Mittwoch, 9. September 2009

„Was sollen denn die Nachbarn denken“

Ein Mitglied der Sailors meinte letztens zu mir, ich soll nicht soviel übers saufen schreiben. „Die Leute kriegen dann einen komischen Eindruck von Dir“. „Hm“, dachte ich mir da, „ich bin ja auch komisch“. Mal im Ernst: Soll ich so tun, als wäre ich normal? Ich bin bekennender Wochenendalkoholiker, bzw. um genau zu sein Fußballalkoholiker. Wenn man meine Oma fragen würde ist das kein gutes Verhalten. Wenn man meine Eltern fragen würde auch. Und ehrlich gesagt: Selbst wenn man mich fragen würde, würde ich sagen, dass das nicht zwingend etwas ist, was man jungen Menschen als Lebensziel mit auf den Weg geben sollte. Trotzdem sollte man mit dem Thema auch offen umgehen. Denn ich unterschiede mich nicht von Millionen anderen Menschen. Es zeugt zugegebenermaßen von einem großen Selbstdarstellungsdrang selbst über diese Niederungen des menschlichen Dasein so ausführlich zu schreiben, aber ich finde es wichtig mit diesem Thema offen umzugehen. Mir gingen Leute schon immer auf den Nerv, die sich als unfassbar unfehlbar darstellen und sobald man einen Einblick in deren Inneres erhält stellt man fest, dass die keinen Deut besser sind als man selbst. „Was sollen denn die Nachbarn denken“, hat meine Mutter früher immer gesagt. Ich habe festgestellt, dass viele Mittelstandskinder mit dem selben Spruch aufgewachsen sind. Es ist aber nicht wichtig, was die Nachbarn über einen denken. Wichtig ist, was man über sich selbst denkt. Und dazu gehört meiner Meinung nach auch mal schonungslos auf sein Leben zu schauen. Und ich bin so dumm, selbstverliebt, selbstdarstellungssüchtig, offen das auch noch niederzuschreiben. Sei es auch nur in einer Momentaufnahme. Denn was ich an einem Mittwochmorgen um 09:46 schreibe muss ich nicht zwingend am Freitag kommender Woche noch so sehen.

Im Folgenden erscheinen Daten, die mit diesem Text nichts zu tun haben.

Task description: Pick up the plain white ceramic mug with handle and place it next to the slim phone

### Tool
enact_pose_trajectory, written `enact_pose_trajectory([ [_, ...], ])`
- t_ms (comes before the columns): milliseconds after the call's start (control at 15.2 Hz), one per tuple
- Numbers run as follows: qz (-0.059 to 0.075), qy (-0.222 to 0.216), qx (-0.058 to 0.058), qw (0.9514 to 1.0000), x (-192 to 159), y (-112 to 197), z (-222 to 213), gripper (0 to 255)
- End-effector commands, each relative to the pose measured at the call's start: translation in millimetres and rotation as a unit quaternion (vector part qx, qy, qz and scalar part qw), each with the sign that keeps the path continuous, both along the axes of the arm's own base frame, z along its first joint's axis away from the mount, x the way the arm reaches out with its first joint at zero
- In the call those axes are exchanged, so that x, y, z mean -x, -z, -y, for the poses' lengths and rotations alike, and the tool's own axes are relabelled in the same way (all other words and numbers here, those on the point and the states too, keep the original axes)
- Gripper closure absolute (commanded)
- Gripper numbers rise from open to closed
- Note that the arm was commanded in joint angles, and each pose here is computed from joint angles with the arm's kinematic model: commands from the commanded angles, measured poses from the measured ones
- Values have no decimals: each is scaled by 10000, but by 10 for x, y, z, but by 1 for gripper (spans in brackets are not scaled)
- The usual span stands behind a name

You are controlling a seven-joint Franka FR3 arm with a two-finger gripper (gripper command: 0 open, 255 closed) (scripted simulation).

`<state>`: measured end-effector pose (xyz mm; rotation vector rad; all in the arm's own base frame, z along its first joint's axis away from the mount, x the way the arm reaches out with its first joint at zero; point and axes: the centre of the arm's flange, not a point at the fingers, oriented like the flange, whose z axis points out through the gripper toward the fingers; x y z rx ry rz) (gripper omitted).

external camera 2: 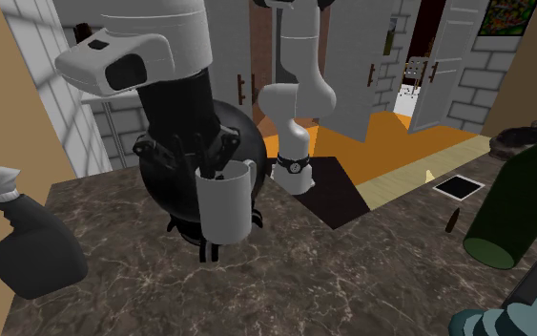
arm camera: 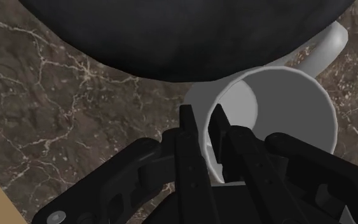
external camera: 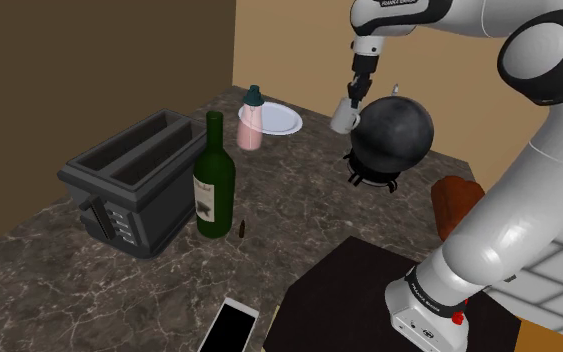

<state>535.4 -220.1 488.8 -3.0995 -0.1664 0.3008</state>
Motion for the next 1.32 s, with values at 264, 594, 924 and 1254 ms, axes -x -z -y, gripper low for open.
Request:
enact_pose_trajectory([
  [264, -3, 9, 7, 10000, 5, -332, 21, 255],
  [594, -3, 9, 7, 10000, 109, -446, -221, 255],
  [924, -3, 9, 7, 10000, 370, -448, -828, 255],
  [1254, -4, 9, 7, 10000, 630, -451, -1434, 255],
])
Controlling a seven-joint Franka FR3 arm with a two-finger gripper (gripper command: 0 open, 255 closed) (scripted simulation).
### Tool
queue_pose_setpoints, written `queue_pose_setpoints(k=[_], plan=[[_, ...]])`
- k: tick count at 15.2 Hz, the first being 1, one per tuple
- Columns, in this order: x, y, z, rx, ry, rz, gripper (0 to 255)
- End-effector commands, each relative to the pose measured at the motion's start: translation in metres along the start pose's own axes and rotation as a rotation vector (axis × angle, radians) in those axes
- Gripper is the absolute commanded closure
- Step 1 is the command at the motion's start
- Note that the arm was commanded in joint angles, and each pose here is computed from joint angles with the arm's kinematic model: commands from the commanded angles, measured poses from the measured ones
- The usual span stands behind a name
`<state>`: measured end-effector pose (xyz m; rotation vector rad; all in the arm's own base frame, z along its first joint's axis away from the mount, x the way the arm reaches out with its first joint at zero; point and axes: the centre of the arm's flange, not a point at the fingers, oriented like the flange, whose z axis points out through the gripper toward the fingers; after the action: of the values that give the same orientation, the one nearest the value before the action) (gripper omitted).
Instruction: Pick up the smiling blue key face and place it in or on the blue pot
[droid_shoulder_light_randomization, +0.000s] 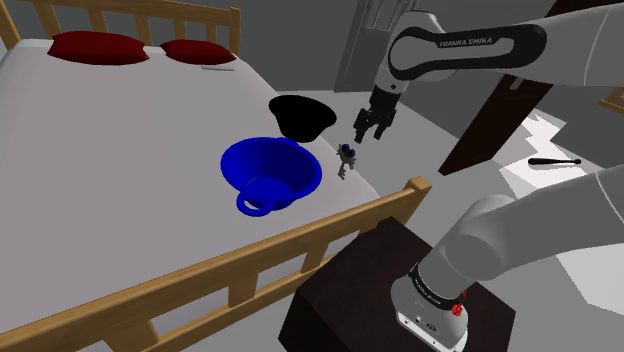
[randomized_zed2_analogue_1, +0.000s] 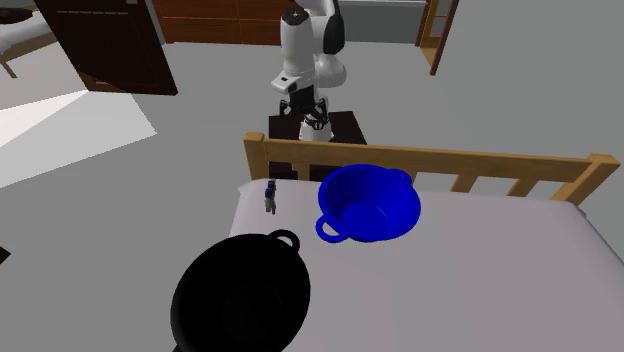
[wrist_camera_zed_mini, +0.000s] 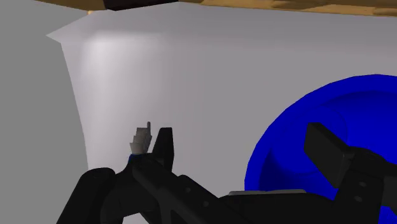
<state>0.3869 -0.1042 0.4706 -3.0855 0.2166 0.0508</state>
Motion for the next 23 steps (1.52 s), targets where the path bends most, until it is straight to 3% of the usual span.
queue_pose_setpoints(k=[1,15,23], plan=[[0.014,0.015,0.013,-0.005,0.015,0.011,0],[0.115,0.115,0.112,-0.034,0.098,0.087,0],[0.119,0.117,0.151,-0.034,0.098,0.087,0]])
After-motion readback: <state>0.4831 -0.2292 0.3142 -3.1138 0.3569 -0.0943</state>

Natürlich fahre ich mit diesem Blog auch ein Risiko. Irgendwann wird mich vielleicht irgendwer nicht einstellen, weil er diese Seite hier kennt. Ich bin aber in meinem Job so gut, dass ich nicht auf das Goodwill andere Leute angewiesen bin. Oder Leute im Stadion oder im Chat oder auf dem Stammtisch oder sonst wo schauen komisch, wenn es um mich geht. Das Schöne daran ist: Auch das ist mir egal. Es hat mich noch nie sonderlich interessiert, dass mich alle Leute toll finden, wenn sie an mich denken. Ich war auch noch nie sonderlich talentiert für die Rolle des Sunnyboy, der zu allen smart ist und den alle lieben. Meine Stärke lag schon immer darin schonungslos offen zu mir und anderen zu sein. Den Finger auf den wunden Punkt zu legen und zu sagen „Schaut mal, hier stink´s“. Und da spare ich mich eben nicht aus. Ich bin ein hochtalentierter aber extrem schwieriger Mensch. Mein Talent hält mich aber im Leben. Wäre ich ein durchschnittlich veranlagter Mitläufer wäre ich vielleicht eine arme Wurst. So kann ich es mir aber leisten, dass die Leute hinter vorgehaltener Hand oder offen sagen „Mann, ist der peinlich“. Denn ich kriege selbst besoffen noch mehr hin als 95% aller Menschen in nüchternen Kopf. Und ich habe keine Lust hier im Blog einfach so zu tun, als wäre ich ein extrem toller Typ, dem alles gelingt, der keine Fehler macht und dem nie was schief geht. Ich liebe meine Widersprüche, arbeite daran und will im Leben was erreichen.
Und ich würde mich freuen, wenn ich mit meinem Geschreibsel ein oder zwei Leute dazu motiviere auch über ihre Widersprüche nachzudenken, aber sich auch nicht dafür zu schämen, wenn sie mal aus der Reihe tanzen. Denn darum geht es letztlich: Offen mit seinen Fehler oder auch Abgründen umzugehen, sich zu reflektieren und an sich zu arbeiten.

Du erreichst nichts im Leben, wenn Du nicht schonungslos gegenüber Dir selbst bist.